To prevent expensive texture-binding swaps mid-frame, all block textures are combined into a single 2D Texture Array using pygame.Surface.

In OpenGL, a global TEXTURE_MAP array translates the block’s voxel_id into a specific Z-layer index in the Texture Array, allowing the Fragment Shader to instantly look up the correct texture layer dynamically.

Ambient Occlusion

Pyrite simulates soft shadows in the corners of blocks using Vertex-based Ambient Occlusion (AO). The engine checks the adjacent diagonal blocks of a face during meshing. Depending on how many blocks surround the corner, it assigns an ao_id (0 to 3). The shader interpolates this value across the face to create a smooth darkening effect.

Why this matters: ambient occlusion is a low-cost way to add depth and visual richness to blocky geometry without full ray tracing. It is evaluated once during mesh generation, then baked into the vertex data, so it does not require per-frame overhead.

Render Flow Summary

The renderer is not a single monolithic loop; it is a sequence of stages.
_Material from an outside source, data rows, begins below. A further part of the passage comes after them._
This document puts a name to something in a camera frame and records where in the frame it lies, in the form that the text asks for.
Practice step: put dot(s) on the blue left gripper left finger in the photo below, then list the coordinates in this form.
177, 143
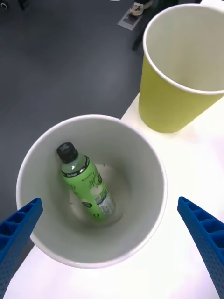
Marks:
18, 240

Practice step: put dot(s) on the grey floor socket plate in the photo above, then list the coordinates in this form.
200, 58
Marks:
128, 22

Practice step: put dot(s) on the grey plastic bin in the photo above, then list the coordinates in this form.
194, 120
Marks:
135, 168

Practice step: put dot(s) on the person's shoe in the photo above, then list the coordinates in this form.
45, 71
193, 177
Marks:
140, 7

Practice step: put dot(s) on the yellow-green plastic bin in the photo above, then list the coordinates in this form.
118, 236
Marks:
168, 102

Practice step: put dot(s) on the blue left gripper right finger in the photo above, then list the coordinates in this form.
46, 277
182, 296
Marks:
207, 238

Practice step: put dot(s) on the green bottle with black cap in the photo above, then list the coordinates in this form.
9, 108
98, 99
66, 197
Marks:
86, 184

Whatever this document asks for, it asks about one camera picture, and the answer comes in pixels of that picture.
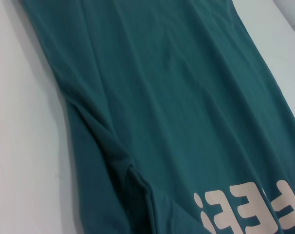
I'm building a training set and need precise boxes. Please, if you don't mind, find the teal t-shirt with cream lettering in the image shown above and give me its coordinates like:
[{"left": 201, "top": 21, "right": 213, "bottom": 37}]
[{"left": 20, "top": 0, "right": 295, "bottom": 234}]

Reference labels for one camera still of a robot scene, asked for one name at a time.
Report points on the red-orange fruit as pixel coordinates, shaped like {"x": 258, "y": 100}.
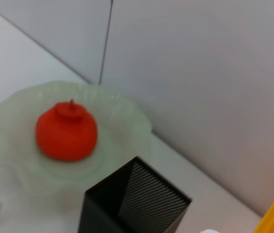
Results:
{"x": 66, "y": 136}

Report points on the white paper ball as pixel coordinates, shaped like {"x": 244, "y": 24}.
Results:
{"x": 210, "y": 231}

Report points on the pale green glass fruit plate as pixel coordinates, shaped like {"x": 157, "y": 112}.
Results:
{"x": 117, "y": 126}

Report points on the black mesh pen holder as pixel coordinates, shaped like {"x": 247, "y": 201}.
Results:
{"x": 137, "y": 206}

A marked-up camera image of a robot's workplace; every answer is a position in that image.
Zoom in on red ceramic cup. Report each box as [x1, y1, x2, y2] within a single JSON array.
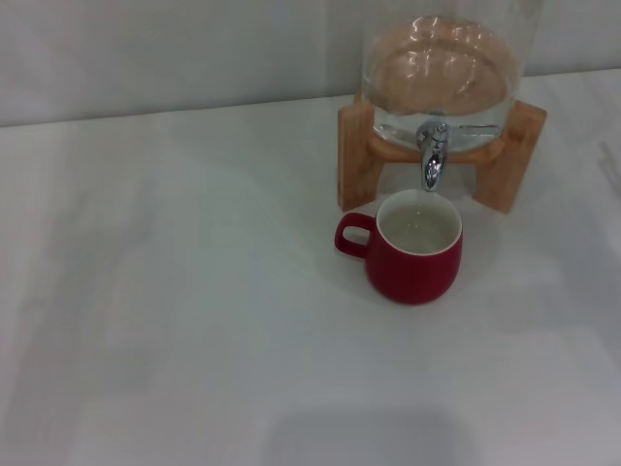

In broad terms:

  1. Scene culling: Drop chunks outside the camera frustum.

  2. Opaque pass: Render solid geometry first, populating the depth buffer.

  3. Transparent pass: Render water and glass on top with blending enabled.

  4. UI pass: Render HUD and menus last with depth test disabled.

This ordered approach is what allows Pyrite to keep the visible geometry count low and still present a coherent world each frame.